• _REQUIREMENT_
Find the lines holding the string "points" in the data, then copy all of them.

►

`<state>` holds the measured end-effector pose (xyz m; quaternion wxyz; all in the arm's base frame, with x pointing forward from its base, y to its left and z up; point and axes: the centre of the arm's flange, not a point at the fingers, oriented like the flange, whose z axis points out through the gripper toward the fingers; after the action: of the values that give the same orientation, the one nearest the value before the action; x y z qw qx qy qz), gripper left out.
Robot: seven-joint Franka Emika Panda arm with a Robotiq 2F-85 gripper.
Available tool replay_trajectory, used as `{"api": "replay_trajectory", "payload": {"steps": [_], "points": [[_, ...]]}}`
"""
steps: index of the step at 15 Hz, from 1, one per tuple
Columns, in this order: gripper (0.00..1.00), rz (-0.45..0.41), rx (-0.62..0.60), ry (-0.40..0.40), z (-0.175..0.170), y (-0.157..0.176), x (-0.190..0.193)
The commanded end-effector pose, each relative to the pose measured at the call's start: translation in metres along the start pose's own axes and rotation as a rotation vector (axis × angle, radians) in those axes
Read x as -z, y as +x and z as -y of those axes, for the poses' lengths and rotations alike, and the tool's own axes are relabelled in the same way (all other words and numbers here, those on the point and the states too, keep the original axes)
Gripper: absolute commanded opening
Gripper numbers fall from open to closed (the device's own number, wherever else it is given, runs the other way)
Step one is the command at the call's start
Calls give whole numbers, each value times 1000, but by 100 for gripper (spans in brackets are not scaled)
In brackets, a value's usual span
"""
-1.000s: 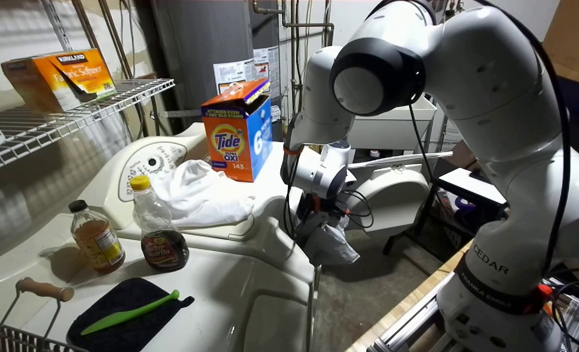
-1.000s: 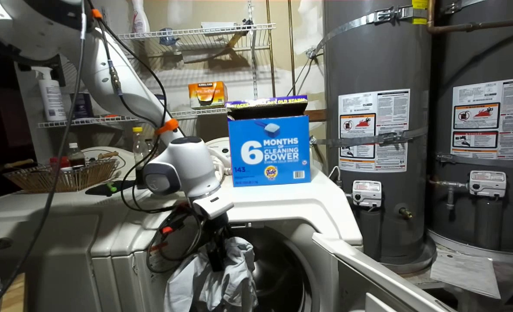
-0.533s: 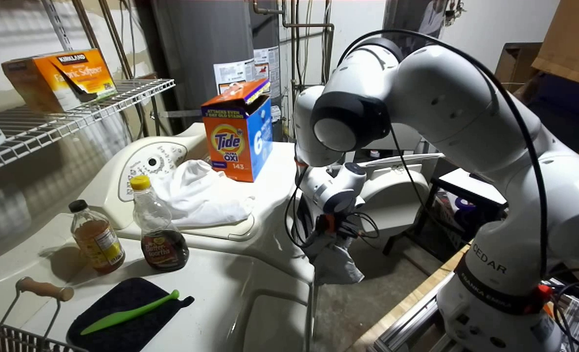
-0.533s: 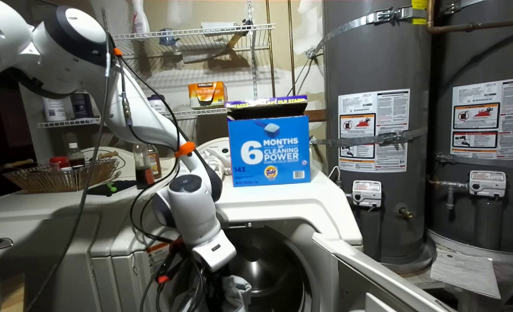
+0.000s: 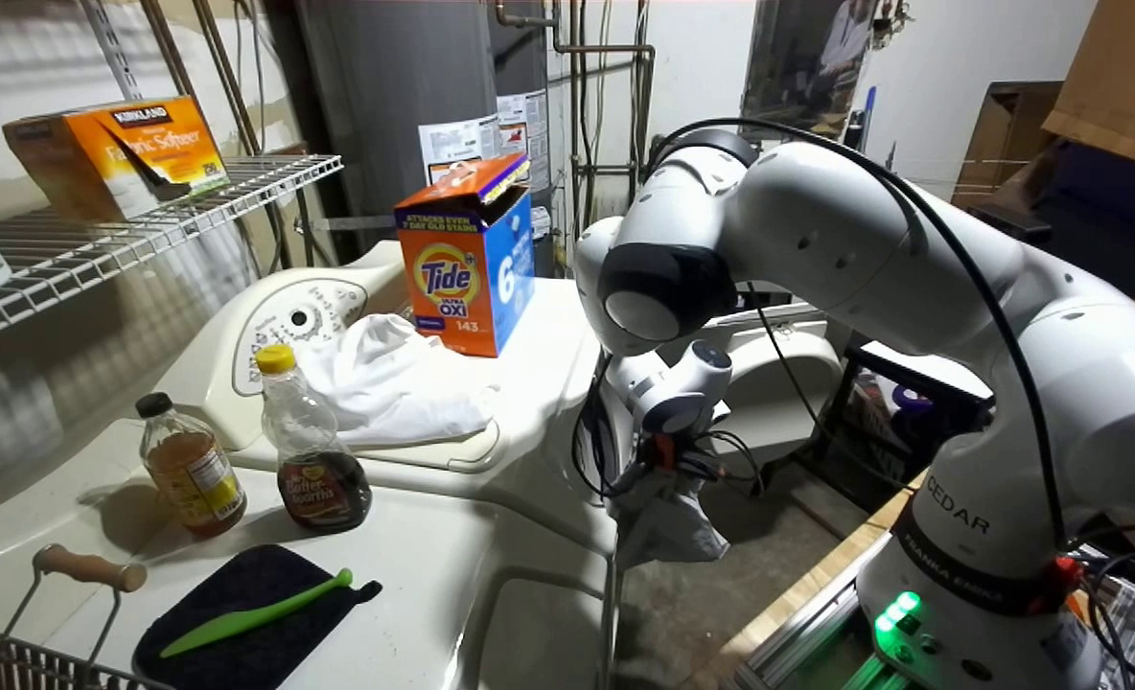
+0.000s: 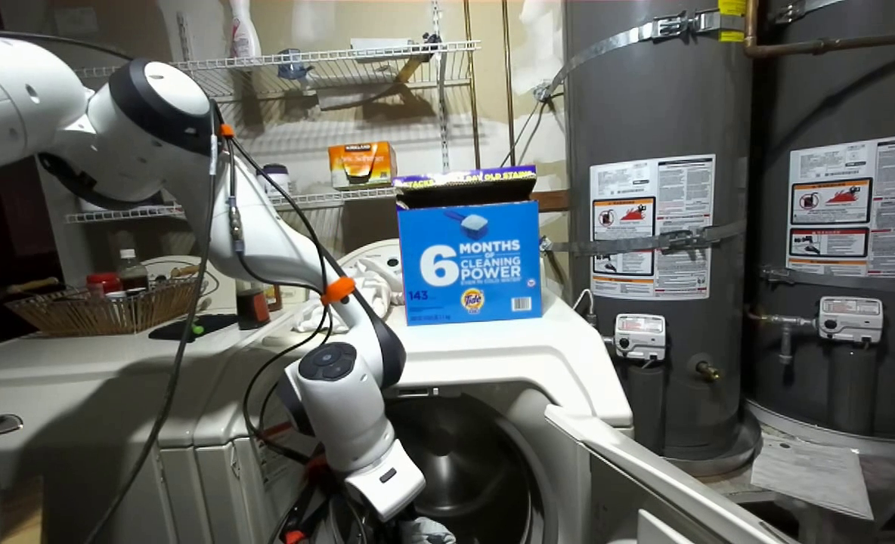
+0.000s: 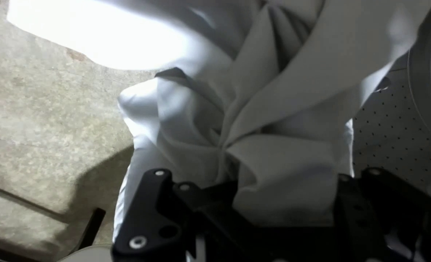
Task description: Put one white cloth in the washing machine
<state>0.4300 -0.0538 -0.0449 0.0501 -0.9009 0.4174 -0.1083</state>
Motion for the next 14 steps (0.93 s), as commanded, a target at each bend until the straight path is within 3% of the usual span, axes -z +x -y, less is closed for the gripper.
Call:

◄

• _RESPONSE BOX_
`<state>` holds the measured end-effector pose (xyz m; quaternion wxyz; all in the arm's base frame, with x pointing forward from its base, y to its left and z up; point and axes: the centre of the arm's flange, not a point at the fingers, oriented like the flange, whose z axis points out through the gripper toward the fingers; after the action: of the values that give the same orientation, the one nearest the value before the action; x y z qw qx qy qz), gripper left out.
Available tool replay_trajectory, used as `{"api": "replay_trajectory", "payload": {"steps": [_], "points": [[_, ...]]}}`

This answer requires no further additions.